Как характеристика того, из среды каких людей назначались судьи в особое присутствие, мне вспоминается вечер, бывший в феврале 1877 года у принца Ольденбургского для воспитанников и преподавателей учебных заведений, состоявших под его покровительством. На вечере был государь и, конечно, все министры. Государь был очень весел, играл в карты и, когда в зале раздались звуки мазурки, прошел, улыбаясь, среди почтительно расступившихся рядов в залу, удлиняя в такт мазурки шаги. В зале он, между прочим, подозвал к себе Палена и стал с ним говорить. В это время кто-то взял меня за локоть. Это был сенатор Борис Николаевич Хвостов, бывший вице-директор и герольдмейстер, фактотум и креатура Панина. "Как я рад, что вас вижу, - сказал он мне, - мне хочется спросить вашего совета; ведь дело-то очень плохо!" - "Какое дело?" "Да процесс "50-ти"... Я сижу в составе присутствия, и мы просто не знаем, что делать: ведь против многих нет никаких улик. Как тут быть? а? что вы скажете?" - "Коли нет улик, так оправдать, вот что я скажу..."-"Нет, не шутите, я вас серьезно спрашиваю: что нам делать?" - "А я серьезно отвечаю: оправдать!" "Ах, боже мой, я у вас прошу совета, а вы мне твердите одно и то же: оправдать да оправдать; а коли оправдать-то неудобно?!" - "Ваше превосходительство, сказал я, взбешенный, наконец, всем этим, - вы - сенатор, судья, как можете вы спрашивать, что вам делать, если нет улик против обвиняемого, то есть если он невиновен? Разве вы не знаете, что единственный ответ на этот вопрос может состоять лишь в одном слове - "оправдать!" И какое неудобство может это представлять для вас? Ведь вы - не административный чиновник, вы - судья, вы сенатор!" - "Да, - сказал мне, не конфузясь нисколько, Хвостов, - хорошо вам так, вчуже-то говорить, а что скажет он!.." - и он мотнул головой в сторону государя, продолжавшего говорить с Паленом. "Кто?.. Государь?" - спросил я. "Ах, нет, какой государь! - отвечал Хвостов, - какой государь? Что скажет граф Пален?!"

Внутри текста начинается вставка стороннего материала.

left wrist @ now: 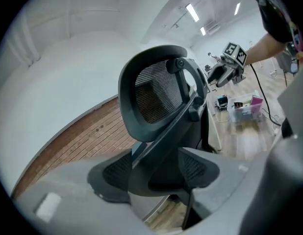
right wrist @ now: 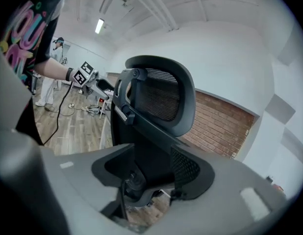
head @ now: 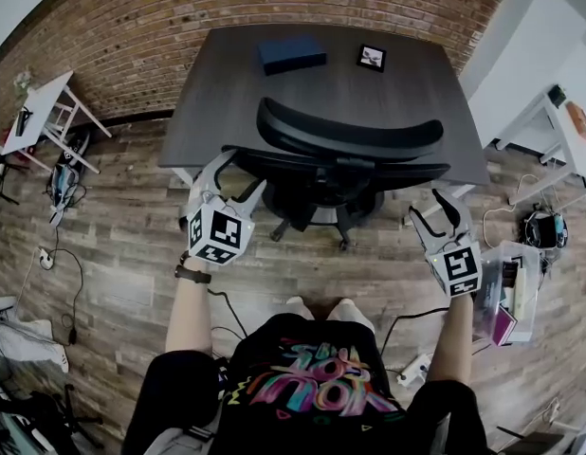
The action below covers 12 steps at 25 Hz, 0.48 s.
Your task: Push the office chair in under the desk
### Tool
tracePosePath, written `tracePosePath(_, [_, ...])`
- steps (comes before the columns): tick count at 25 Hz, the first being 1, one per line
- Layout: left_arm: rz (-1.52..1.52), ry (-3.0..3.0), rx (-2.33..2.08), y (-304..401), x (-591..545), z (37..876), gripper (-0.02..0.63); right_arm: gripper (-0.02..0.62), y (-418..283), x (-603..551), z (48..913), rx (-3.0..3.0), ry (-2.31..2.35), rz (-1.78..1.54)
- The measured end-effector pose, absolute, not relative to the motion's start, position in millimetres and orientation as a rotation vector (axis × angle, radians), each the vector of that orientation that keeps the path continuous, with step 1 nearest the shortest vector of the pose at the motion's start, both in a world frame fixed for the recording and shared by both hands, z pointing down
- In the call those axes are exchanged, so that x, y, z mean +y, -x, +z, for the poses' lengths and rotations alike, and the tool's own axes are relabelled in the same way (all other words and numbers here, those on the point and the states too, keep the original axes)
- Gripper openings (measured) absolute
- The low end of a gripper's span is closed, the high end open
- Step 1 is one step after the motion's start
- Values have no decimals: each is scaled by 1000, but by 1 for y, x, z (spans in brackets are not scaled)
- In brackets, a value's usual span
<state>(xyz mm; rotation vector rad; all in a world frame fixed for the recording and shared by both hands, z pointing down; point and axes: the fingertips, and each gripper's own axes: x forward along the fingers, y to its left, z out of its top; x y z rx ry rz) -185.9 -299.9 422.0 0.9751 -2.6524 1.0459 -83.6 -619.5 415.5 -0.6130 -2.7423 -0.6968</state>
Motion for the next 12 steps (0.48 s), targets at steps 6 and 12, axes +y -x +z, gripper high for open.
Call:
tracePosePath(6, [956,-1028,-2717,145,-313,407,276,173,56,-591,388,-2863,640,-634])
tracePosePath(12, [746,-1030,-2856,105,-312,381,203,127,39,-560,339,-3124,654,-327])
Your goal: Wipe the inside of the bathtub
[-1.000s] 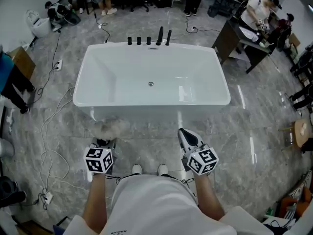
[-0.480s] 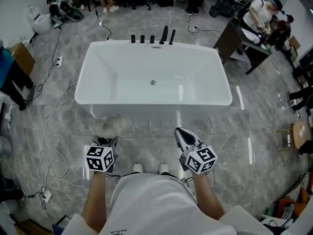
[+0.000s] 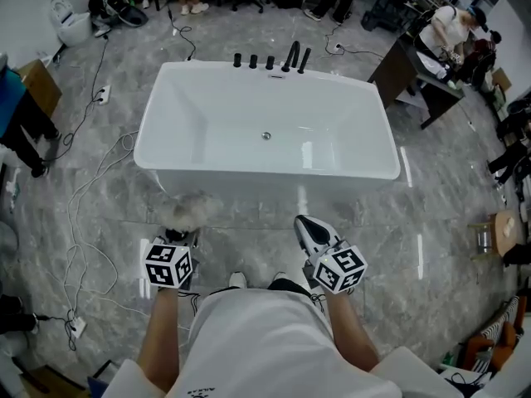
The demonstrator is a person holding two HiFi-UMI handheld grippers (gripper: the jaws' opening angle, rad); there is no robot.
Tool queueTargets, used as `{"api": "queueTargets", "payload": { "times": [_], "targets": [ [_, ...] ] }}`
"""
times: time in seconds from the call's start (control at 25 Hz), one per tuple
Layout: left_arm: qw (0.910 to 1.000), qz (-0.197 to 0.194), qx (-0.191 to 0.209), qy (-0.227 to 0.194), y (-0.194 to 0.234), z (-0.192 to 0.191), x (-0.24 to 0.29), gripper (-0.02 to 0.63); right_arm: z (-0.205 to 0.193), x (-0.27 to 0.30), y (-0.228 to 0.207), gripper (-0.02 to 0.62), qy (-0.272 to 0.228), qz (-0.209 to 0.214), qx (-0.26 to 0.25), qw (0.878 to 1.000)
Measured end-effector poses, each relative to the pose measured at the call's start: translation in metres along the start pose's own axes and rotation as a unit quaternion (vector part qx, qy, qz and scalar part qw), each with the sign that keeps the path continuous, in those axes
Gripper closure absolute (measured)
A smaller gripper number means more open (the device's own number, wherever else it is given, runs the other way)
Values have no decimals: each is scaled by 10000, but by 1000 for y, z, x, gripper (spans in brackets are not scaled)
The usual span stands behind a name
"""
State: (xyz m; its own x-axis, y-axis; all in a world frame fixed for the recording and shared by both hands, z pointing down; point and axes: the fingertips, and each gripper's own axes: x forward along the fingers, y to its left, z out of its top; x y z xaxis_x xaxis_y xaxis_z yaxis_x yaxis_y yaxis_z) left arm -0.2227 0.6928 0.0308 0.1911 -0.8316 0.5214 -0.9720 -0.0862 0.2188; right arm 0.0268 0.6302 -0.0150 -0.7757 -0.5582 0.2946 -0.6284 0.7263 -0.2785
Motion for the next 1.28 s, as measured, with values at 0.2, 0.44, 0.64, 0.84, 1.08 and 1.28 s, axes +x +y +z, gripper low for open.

Весною, в конце марта или начале апреля, государь обратил внимание на увеличение случаев открытой пропаганды и приказал министрам юстиции, внутренних дел, народного просвещения и шефу жандармов обсудить в особом совещании меры для предупреждения развития пропаганды с тем, чтобы предварительно начатия совещания ему была представлена программа занятий гг. Палена, Тимашева,38 Толстого 39 и Потапова 40. Для выработки программы в свою очередь было условленно собрать каждому по своему ведомству выдающихся лиц и с ними обсудить и программу и меры. Задумано это было недурно, и если бы было честно выполнено, то могло бы привести к весьма серьезным результатам. Но какой-то злой гений тяготел над внутренней жизнью России, да и надежды, впрочем, на прямодушное и откровенное изложение перед государем всего, что было бы высказано на предварительных совещаниях, было мало. Самый честный между этими министрами был Пален. Он стоял все-таки выше своих товарищей по совещанию: бездушного и пустого царедворца Тимашева, злостного и стоящего на рубеже старческого слабоумия Потапова, всегда проездом останавливавшегося в Майнце, чтобы, как он рассказывал Палену, "показать язык статуе Гуттенберга", и злого гения русской молодежи - Толстого. Но и он был, прежде всего, типичный русский министр - не слуга своей страны, а лакей своего государя, дрожащий и растерянный перед каждым докладным днем и счастливый после каждого доклада тем, что еще на целую неделю ему обеспечена казенная квартира и услуги предупредительного экзекутора.

В четверг на страстной неделе 1877 года вечером, были собраны у Палена за круглым столом в кабинете: Фриш, прокуроры палат Жихарев, Фукс, Евреинов 41 и Писарев 42, правитель канцелярии Капнист43 и я. Несколько позднее явился директор департамента Адамов 44 - толстый правовед, вскормленный департаментом, ловкий и отлично знавший языки исполнитель, человек без всяких убеждений, женившийся на чрезвычайно богатой дочери генерала Шварца и имевший вследствие этого до ста тысяч рублей серебром годового дохода, что давало ему право ненавидеть республику во Франции и сочувствовать роялистам, причем о той и о других он составлял себе, как сам выражался, понятие по своей любимой газете "Фигаро".